Des débâcles diplomatiques, signe d’un manque de leadership
En réaction, certains commentateurs ont mis en cause des intérêts partisans étroits des dirigeants sud-africains, les accusant de sacrifier l’intérêt national sur l’autel de leur propre promotion. D’autres ont pointé du doigt un manque de véritable leadership diplomatique et politique de l’Afrique du Sud.
A la lumière des récentes «débâcles diplomatiques» de Pretoria, plusieurs voix se sont élevées au sein même de l’exécutif appelant à un examen formel de la politique étrangère du pays. «Le Congrès National Africain, parti au pouvoir depuis la fin de l’apartheid en 1994, ne peut plus continuer à monopoliser l’orientation de la politique étrangère de l’Afrique du Sud», estiment certains partis politiques, notamment MK, EFF et DA.
Ils soutiennent à ce propos que la politique étrangère du pays ne doit pas être prisonnière de courte vue ou dictée par les allégeances historiques et fraternelles du Congrès national africain.

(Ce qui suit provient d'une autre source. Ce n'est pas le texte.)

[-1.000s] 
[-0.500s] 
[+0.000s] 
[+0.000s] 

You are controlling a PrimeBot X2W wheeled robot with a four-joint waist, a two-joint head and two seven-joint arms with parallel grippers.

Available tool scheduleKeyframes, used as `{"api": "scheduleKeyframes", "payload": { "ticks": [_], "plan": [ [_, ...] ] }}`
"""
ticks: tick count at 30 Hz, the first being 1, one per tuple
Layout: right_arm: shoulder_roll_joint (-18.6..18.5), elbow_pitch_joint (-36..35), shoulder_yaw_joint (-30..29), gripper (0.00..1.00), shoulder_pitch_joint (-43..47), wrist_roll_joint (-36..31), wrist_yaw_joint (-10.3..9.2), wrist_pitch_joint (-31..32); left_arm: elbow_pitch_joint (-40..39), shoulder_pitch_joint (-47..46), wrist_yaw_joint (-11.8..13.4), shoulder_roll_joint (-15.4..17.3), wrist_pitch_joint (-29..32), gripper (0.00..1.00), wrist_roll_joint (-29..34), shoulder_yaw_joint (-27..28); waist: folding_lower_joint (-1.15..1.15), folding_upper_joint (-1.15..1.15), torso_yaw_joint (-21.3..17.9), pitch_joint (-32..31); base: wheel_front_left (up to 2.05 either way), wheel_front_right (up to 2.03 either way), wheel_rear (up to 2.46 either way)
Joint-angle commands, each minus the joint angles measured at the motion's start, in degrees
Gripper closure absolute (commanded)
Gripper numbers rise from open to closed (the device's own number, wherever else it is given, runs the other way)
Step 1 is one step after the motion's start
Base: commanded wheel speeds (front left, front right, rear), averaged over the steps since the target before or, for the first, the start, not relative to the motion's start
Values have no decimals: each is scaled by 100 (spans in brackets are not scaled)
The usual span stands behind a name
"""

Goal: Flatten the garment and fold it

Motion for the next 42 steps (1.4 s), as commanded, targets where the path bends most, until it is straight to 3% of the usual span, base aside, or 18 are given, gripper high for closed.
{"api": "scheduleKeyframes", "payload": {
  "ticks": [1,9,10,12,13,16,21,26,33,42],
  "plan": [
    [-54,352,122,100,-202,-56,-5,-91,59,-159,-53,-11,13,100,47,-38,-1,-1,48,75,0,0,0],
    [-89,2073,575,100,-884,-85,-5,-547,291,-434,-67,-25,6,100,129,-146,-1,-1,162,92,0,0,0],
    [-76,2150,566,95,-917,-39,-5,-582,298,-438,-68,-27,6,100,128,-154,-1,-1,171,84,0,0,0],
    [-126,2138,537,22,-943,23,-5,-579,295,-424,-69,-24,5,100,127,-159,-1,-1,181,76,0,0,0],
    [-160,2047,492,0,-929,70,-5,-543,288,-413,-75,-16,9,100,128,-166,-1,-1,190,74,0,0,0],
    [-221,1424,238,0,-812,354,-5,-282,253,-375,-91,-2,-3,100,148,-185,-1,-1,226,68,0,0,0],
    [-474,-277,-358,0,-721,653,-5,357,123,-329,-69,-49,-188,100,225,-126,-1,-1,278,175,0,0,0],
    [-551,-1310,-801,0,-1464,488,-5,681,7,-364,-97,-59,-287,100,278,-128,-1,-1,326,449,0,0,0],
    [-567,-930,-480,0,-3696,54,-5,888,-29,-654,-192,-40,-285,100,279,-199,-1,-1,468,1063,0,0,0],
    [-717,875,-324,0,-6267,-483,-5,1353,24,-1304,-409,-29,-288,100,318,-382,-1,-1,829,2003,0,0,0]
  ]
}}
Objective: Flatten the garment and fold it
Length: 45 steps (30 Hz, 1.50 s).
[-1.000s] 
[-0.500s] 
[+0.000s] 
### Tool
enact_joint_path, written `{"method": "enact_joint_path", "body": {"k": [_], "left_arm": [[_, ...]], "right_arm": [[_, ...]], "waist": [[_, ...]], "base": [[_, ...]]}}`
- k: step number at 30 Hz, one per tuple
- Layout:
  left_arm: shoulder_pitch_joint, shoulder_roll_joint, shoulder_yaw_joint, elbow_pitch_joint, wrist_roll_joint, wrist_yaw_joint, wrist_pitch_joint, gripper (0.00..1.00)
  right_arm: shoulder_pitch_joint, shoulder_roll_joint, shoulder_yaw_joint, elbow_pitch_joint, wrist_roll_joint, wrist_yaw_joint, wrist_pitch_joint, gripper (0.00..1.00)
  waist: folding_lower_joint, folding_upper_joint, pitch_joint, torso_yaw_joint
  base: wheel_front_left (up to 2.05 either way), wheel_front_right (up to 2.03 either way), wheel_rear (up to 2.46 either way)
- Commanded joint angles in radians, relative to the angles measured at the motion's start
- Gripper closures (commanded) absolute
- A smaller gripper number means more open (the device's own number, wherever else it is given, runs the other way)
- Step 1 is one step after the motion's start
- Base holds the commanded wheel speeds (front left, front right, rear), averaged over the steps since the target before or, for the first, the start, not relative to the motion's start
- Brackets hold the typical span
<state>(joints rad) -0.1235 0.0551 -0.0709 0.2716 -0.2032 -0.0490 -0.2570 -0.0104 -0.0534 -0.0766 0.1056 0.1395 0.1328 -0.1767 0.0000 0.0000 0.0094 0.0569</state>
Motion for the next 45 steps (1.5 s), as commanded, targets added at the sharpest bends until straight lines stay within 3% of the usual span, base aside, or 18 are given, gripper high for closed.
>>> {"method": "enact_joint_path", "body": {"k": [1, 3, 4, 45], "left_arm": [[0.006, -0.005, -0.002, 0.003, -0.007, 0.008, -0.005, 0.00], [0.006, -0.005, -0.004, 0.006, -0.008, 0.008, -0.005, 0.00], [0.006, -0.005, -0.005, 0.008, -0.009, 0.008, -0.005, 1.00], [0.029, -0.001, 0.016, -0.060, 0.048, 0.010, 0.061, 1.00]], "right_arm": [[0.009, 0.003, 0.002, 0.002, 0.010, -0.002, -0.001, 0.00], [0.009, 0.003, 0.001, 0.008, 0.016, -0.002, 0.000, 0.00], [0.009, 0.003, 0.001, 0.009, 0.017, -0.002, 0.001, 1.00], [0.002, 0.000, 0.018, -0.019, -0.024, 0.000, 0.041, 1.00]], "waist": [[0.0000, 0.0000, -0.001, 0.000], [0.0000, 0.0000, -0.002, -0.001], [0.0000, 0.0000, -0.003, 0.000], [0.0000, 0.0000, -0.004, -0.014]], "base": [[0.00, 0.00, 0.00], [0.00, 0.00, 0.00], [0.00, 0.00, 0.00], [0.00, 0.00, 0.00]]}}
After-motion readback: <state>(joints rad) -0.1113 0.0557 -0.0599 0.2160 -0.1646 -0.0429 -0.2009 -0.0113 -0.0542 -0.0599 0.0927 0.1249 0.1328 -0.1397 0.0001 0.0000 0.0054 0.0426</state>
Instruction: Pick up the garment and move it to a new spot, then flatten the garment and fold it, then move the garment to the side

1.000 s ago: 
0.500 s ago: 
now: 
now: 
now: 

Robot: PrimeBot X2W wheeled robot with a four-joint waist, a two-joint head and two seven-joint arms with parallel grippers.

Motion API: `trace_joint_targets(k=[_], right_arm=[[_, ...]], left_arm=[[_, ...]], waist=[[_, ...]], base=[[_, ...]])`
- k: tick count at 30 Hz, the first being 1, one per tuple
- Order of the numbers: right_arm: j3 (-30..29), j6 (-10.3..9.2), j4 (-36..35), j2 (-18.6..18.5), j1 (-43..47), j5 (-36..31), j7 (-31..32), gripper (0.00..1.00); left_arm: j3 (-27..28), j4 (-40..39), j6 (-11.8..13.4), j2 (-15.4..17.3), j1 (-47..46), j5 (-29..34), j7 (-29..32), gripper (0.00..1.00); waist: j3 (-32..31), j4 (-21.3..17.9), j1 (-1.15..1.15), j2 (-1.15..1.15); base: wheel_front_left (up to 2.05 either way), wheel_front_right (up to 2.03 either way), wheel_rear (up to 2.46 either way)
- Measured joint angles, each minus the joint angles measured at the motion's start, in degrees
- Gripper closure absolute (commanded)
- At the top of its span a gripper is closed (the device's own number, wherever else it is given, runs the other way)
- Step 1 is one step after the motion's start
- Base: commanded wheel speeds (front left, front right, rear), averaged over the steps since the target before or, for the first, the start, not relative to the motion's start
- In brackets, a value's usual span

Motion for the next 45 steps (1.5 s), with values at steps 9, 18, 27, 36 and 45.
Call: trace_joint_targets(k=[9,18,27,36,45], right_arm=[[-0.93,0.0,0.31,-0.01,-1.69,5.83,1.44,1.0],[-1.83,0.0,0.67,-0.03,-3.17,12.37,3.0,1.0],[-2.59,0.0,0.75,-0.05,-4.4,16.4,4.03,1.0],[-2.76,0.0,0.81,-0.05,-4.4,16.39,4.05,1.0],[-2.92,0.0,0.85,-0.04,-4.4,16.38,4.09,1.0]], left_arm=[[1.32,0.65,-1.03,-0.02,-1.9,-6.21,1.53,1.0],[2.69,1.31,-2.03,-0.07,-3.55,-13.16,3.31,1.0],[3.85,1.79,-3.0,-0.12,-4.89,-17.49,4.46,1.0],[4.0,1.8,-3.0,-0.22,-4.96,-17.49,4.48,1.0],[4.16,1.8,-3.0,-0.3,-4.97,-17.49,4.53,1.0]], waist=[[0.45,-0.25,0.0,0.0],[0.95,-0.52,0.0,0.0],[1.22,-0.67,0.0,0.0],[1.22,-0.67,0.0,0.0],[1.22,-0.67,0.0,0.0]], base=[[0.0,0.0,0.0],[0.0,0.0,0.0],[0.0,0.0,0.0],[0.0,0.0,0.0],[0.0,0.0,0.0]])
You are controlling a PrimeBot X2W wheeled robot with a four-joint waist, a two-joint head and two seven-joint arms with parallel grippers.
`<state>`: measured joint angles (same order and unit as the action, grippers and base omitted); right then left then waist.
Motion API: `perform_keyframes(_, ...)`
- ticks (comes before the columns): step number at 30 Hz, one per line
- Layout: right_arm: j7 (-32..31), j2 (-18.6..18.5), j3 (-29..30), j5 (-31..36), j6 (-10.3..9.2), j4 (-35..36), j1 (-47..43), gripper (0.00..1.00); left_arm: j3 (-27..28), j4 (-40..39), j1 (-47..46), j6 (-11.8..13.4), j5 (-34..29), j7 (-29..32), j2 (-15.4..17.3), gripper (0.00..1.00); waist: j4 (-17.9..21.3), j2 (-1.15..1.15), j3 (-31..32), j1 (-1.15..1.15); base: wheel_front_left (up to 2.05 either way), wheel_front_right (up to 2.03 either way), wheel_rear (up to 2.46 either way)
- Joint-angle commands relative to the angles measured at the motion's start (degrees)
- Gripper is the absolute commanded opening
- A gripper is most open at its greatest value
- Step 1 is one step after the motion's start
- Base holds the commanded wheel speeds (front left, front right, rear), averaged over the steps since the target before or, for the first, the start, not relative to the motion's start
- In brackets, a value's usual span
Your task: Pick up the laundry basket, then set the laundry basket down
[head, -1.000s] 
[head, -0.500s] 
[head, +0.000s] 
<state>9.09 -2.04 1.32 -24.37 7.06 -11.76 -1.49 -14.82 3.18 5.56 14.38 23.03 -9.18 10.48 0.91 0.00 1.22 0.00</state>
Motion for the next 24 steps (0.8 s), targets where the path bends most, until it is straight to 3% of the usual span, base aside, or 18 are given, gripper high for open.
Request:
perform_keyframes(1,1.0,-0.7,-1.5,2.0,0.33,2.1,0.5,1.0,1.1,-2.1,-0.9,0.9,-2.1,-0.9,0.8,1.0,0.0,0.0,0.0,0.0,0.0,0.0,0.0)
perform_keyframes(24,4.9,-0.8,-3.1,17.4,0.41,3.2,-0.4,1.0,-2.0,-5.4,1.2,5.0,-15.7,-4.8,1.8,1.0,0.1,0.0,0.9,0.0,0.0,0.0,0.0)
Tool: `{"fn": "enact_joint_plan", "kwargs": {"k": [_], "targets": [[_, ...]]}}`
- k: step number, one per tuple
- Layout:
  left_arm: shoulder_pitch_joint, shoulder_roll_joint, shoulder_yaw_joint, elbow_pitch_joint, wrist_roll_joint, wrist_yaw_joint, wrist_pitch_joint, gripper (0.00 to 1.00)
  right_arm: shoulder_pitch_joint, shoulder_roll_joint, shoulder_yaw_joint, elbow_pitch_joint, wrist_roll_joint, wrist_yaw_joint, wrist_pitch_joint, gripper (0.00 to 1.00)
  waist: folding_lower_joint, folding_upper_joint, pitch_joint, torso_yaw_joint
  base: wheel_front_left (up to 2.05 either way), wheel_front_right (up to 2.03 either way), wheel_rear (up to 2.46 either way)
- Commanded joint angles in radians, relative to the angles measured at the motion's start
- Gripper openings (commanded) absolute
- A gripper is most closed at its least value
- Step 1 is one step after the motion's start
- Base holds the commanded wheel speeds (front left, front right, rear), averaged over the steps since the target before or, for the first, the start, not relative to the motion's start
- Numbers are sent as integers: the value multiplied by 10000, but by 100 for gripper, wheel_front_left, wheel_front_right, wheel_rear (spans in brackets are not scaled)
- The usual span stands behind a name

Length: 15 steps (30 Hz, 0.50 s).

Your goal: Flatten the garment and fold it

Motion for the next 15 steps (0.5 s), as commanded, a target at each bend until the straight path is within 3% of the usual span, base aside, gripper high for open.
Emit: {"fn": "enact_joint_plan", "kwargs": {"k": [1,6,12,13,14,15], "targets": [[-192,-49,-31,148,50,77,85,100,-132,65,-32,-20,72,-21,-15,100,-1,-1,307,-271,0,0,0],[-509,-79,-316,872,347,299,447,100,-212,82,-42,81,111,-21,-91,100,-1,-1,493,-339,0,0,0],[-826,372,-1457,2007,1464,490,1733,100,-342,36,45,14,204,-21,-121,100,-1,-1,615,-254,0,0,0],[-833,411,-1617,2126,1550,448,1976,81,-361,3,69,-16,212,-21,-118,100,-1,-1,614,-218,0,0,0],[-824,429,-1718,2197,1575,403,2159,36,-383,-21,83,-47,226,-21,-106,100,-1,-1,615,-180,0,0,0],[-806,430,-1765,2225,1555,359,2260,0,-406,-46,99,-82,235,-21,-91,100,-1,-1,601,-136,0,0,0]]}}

Les commentateurs constatent aussi avec regret une tendance inquiétante en matière de politique étrangère de la Nation arc-en-ciel, qui a entraîné l’érosion de sa crédibilité au niveau international. En effet, la position de l’Afrique du Sud devient moins convaincante en raison des incohérences de sa diplomatie concernant plusieurs questions et son soutien avec constance à des groupes séparatistes en Afrique et au-delà, ainsi qu’à des régimes despotiques, comme celui de Robert Mugabe au Zimbabwe.
Dès lors, il est intéressant de noter que l’approche maladroite de la politique étrangère de l’Afrique du Sud a conduit à des appels à l’introspection sur ses choix politiques et diplomatiques. Le pays ne cesse d’amplifier ses ambiguïtés et ses contradictions donnant à penser qu’il est à la croisée des chemins.